* Task prompt:
For the listing below, return the line containing "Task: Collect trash", the line containing "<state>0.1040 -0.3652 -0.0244", and all lines in between, exactly as written and nothing else.

* Records provided:
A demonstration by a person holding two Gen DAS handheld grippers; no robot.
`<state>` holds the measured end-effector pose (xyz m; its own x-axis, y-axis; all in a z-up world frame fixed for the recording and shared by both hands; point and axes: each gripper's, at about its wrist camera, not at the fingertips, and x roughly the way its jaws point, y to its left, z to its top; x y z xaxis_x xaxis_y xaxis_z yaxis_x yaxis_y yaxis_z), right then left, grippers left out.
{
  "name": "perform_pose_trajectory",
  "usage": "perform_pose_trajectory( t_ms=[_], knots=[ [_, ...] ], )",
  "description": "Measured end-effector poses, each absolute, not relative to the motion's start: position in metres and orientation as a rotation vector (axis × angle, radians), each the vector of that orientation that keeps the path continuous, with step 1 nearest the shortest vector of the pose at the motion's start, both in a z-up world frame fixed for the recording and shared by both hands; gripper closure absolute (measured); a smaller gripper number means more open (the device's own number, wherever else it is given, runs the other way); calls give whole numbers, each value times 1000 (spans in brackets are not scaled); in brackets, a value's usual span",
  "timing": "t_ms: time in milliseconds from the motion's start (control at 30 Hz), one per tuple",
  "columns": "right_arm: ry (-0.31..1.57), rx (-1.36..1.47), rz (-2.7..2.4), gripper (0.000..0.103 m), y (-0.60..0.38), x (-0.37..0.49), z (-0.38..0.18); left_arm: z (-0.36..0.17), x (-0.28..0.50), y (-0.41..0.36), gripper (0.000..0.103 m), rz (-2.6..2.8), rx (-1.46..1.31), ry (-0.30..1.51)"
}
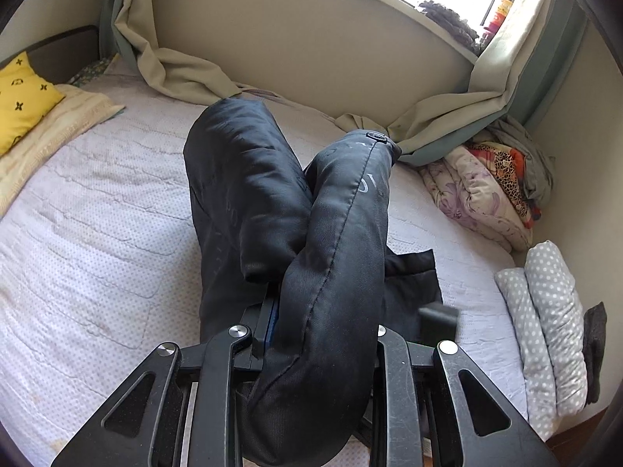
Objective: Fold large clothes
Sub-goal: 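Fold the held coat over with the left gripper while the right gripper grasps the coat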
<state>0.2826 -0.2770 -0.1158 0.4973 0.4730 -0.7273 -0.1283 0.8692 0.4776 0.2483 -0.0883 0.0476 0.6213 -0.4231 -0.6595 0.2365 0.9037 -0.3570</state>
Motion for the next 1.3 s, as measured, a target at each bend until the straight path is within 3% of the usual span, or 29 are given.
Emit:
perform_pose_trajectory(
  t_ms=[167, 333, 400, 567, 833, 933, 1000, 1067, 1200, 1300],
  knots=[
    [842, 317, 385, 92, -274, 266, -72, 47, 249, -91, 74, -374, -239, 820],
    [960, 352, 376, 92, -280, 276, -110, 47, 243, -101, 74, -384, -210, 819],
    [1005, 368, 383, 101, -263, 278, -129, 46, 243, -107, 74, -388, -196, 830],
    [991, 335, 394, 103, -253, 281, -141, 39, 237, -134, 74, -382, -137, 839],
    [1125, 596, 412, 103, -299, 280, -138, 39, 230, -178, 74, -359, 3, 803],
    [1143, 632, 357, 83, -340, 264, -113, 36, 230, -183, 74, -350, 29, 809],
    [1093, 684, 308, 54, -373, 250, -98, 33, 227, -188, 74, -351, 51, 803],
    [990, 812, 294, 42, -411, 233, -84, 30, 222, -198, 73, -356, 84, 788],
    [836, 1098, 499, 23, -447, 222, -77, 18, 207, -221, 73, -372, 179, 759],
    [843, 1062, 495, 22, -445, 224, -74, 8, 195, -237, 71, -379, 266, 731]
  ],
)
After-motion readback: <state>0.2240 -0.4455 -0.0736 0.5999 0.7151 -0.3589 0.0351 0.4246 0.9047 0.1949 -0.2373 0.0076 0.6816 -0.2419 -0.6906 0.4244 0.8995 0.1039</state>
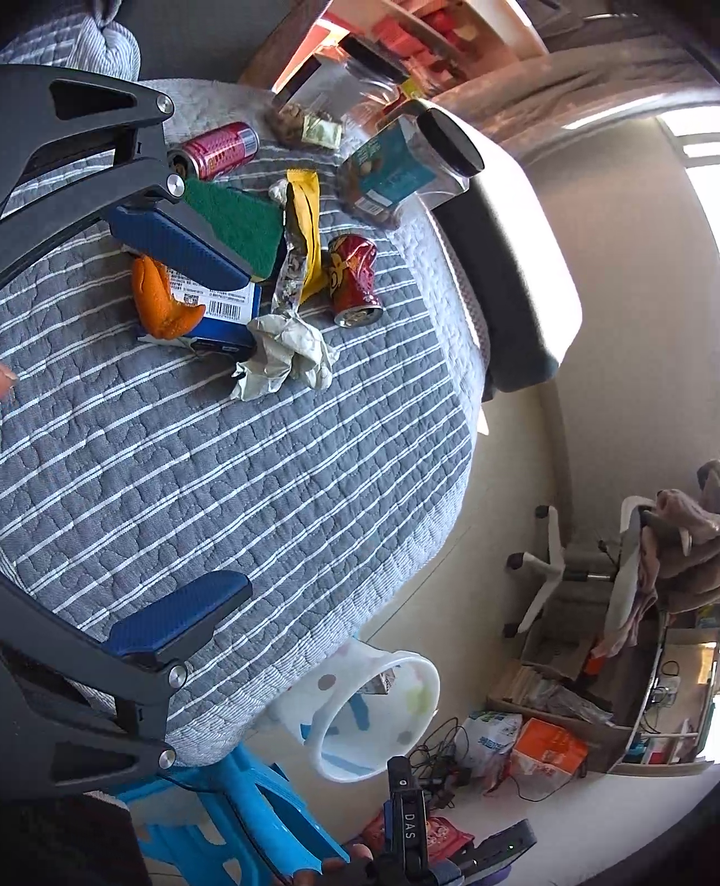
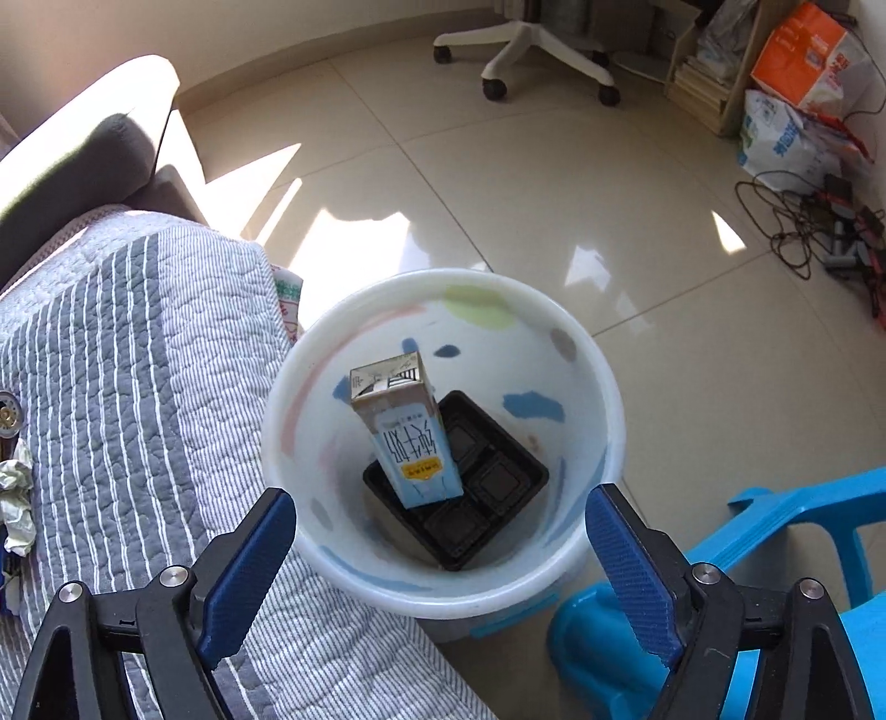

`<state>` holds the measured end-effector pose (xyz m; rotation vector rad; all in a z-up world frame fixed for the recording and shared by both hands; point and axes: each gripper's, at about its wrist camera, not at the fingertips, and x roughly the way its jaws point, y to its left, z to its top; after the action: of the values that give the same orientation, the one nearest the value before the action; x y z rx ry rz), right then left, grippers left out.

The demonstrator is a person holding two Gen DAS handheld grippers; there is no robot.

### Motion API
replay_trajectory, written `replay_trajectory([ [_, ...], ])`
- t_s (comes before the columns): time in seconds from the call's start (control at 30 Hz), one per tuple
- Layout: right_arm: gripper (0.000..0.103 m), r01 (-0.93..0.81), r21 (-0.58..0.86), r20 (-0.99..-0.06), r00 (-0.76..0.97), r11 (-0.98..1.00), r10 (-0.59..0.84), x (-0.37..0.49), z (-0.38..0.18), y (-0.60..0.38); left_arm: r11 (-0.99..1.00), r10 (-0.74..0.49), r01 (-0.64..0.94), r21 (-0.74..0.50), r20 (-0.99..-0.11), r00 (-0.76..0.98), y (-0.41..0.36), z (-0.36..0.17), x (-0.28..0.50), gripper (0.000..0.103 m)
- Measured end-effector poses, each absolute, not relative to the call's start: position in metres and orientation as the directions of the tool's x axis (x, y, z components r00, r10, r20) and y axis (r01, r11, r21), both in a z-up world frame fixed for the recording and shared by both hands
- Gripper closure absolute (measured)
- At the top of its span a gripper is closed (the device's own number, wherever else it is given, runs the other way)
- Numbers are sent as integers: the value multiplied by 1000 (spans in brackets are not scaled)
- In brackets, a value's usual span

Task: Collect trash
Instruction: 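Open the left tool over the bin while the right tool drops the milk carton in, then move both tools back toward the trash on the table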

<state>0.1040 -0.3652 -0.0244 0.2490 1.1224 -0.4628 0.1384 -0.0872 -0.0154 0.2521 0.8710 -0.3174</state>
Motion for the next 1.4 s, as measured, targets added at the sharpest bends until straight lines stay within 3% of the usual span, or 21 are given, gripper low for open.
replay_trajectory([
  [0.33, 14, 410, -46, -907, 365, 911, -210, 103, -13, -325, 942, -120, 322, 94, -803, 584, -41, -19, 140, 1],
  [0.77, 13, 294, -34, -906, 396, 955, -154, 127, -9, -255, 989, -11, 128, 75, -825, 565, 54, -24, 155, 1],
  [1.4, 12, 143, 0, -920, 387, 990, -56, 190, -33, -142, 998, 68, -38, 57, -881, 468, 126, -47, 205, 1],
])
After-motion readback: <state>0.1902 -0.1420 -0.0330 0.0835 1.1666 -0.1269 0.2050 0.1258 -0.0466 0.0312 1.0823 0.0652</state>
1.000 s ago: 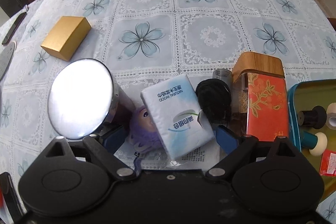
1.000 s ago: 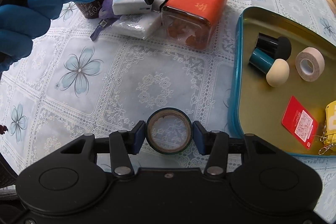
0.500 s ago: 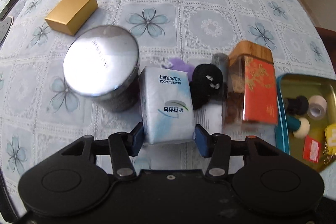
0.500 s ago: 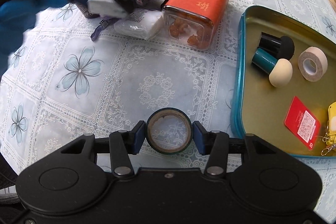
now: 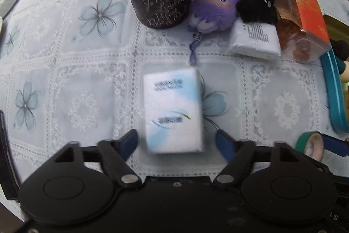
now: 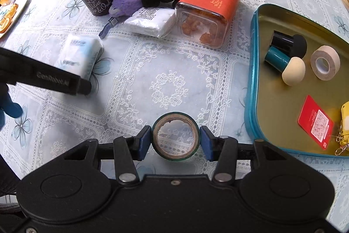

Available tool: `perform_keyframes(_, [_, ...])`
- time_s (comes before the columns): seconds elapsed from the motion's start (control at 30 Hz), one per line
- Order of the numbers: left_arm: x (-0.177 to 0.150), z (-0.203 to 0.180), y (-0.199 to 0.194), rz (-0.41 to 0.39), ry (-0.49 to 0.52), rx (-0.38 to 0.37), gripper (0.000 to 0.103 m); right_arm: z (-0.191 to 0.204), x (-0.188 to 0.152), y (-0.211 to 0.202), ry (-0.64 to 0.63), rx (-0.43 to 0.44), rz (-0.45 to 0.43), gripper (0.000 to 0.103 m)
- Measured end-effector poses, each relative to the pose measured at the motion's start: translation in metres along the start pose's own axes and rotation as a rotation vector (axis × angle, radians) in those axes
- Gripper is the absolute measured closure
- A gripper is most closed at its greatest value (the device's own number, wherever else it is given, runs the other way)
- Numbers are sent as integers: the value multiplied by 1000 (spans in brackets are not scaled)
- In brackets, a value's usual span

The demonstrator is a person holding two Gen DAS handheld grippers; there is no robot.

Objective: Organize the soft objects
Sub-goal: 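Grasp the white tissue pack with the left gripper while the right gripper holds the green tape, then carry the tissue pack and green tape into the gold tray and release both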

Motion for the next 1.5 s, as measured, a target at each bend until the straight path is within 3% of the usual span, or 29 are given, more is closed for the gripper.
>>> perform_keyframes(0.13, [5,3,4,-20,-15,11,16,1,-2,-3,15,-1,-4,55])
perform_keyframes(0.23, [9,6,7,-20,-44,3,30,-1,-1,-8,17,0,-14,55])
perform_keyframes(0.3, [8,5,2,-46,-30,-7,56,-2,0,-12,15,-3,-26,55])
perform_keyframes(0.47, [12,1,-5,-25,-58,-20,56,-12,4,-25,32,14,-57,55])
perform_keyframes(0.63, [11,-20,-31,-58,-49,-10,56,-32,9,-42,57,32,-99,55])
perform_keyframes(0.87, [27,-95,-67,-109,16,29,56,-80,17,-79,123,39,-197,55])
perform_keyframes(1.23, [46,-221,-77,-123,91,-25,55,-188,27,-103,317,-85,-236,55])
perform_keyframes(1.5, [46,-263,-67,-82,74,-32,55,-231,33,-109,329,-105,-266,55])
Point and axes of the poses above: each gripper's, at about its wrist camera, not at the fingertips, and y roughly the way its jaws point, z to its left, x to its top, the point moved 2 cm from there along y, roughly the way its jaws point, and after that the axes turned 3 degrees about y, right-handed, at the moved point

* Solution for this exercise:
Task: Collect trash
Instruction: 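Open the left tool over the bin while the right tool drops the milk carton in, then move both tools back toward the trash on the table
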
<state>0.1040 -0.3652 -0.0244 0.2490 1.1224 -0.4628 0.1384 -0.0872 -0.0154 0.2521 0.8710 -0.3174</state>

This answer is complete.